US 12,079,629 B2
Score prediction using hierarchical attention
Adi Shalev, Herzliya (IL); Nitzan Gado, Hod Sharon (IL); Talia Tron, Hod Hasharon (IL); and Alexander Zhicharevich, Petah Tikva (IL)
Assigned to Intuit Inc., Mountain View, CA (US)
Filed by Intuit Inc., Mountain View, CA (US)
Filed on Jul. 30, 2021, as Appl. No. 17/390,660.
Prior Publication US 2023/0034085 A1, Feb. 2, 2023
Int. Cl. G06F 16/907 (2019.01); G06F 9/30 (2018.01); G06F 18/214 (2023.01); G06F 40/00 (2020.01); G06F 40/126 (2020.01); G10L 25/30 (2013.01)
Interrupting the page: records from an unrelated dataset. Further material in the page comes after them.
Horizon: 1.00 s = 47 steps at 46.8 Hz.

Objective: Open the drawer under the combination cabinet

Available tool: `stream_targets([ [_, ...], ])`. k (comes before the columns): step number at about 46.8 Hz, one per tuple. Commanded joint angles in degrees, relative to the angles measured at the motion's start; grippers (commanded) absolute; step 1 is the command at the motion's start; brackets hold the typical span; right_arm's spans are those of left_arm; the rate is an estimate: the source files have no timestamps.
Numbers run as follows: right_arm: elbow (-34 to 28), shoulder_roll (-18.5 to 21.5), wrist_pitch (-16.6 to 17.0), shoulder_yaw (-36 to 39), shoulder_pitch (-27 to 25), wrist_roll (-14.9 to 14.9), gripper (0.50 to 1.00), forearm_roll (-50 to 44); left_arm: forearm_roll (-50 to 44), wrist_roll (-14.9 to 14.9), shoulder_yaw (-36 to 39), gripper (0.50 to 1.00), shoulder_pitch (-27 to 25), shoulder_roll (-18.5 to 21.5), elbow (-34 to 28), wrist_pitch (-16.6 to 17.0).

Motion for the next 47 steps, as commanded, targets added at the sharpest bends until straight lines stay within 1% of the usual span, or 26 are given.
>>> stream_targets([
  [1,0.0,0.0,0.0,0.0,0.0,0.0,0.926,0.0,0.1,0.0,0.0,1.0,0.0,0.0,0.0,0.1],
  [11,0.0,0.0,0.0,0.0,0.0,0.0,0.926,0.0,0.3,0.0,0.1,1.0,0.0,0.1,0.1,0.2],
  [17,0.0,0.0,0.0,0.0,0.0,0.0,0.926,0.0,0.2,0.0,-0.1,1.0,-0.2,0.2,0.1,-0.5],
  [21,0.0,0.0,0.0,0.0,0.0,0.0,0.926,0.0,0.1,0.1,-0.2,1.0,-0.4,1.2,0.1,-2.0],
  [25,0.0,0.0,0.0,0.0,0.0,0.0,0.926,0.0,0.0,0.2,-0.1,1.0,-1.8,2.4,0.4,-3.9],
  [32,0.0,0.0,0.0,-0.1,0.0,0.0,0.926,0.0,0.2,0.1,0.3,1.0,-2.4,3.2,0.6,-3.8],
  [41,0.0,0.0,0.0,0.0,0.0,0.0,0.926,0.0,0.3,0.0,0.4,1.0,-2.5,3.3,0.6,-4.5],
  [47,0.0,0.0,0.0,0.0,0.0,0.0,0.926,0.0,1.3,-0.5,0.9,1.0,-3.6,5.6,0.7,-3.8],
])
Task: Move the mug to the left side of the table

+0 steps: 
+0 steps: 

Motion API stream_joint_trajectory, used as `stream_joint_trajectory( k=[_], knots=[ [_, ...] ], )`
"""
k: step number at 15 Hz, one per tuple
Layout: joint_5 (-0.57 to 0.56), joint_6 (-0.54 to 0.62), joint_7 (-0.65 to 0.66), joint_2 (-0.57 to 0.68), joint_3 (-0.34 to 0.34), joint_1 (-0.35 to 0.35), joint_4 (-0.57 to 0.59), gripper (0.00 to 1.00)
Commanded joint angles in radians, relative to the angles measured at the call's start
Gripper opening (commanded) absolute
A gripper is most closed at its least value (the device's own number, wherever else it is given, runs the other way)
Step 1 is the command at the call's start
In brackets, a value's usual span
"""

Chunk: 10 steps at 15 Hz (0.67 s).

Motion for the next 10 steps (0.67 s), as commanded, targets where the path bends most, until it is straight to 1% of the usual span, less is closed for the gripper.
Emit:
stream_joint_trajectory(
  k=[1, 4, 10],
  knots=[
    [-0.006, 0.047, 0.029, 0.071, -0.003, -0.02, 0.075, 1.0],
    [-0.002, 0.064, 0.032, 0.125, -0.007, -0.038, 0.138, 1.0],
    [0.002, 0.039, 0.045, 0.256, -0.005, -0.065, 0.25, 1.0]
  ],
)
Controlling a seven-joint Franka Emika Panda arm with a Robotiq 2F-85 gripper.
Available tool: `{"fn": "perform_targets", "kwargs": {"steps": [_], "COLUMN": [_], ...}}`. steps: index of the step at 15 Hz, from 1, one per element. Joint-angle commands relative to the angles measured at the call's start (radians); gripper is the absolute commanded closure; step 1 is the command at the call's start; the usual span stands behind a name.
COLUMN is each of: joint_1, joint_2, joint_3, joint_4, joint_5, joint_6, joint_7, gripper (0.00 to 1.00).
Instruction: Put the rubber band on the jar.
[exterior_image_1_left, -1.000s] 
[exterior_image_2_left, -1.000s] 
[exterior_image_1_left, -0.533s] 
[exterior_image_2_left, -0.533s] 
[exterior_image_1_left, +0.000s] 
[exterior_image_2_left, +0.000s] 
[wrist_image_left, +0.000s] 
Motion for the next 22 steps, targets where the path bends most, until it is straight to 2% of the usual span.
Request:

CPC G06F 9/30156 (2013.01) [G06F 9/30036 (2013.01); G06F 16/907 (2019.01); G06F 18/2155 (2023.01); G06F 40/00 (2020.01); G06F 40/126 (2020.01); G10L 25/30 (2013.01)] 19 Claims
OG exemplary drawing
 
1. A method comprising:
extracting, from a transcript of a conversation, a plurality of word features, a plurality of positioning features, a plurality of participant embedding features, and a plurality of metadata;
forming a word encoder vector by multiplying weights of a word encoder layer of a trained hierarchical attention model to one or more word features of the plurality of word features, wherein the trained hierarchical attention model is trained to generate a predicted net promoter score from the transcript by:
forming a plurality of training scores from a plurality of training transcripts using a hierarchical attention model comprising a word level model and an utterance level model, wherein the word level model comprises the word encoder layer and a word attention layer, and wherein the utterance level model comprises an utterance encoder layer and an utterance attention layer,
comparing the plurality of training scores to a plurality of transcript labels to form a plurality of updates, and
updating the hierarchical attention model with the plurality of updates to generate the trained hierarchical attention model;
forming a sentence vector by multiplying weights of the word attention layer of the trained hierarchical attention model to a plurality of word encoder vectors comprising the word encoder vector;
forming an utterance encoder vector by multiplying weights of the utterance encoder layer of the trained hierarchical attention model to the sentence vector;
forming a conversation vector by multiplying weights of the utterance attention layer of the trained hierarchical attention model to a plurality of utterance encoder vectors comprising the utterance encoder vector, wherein the utterance encoder vector is formed from the sentence vector and is combined with one or more positioning features of the plurality of positioning features identifying positions of utterances in the transcript and with one or more participant embedding features of the plurality of participant embedding features;
generating the predicted net promoter score by multiplying weights of an output layer of the trained hierarchical attention model to the conversation vector combined with the plurality of metadata; and
presenting the predicted net promoter score in a list of conversations comprising the conversation.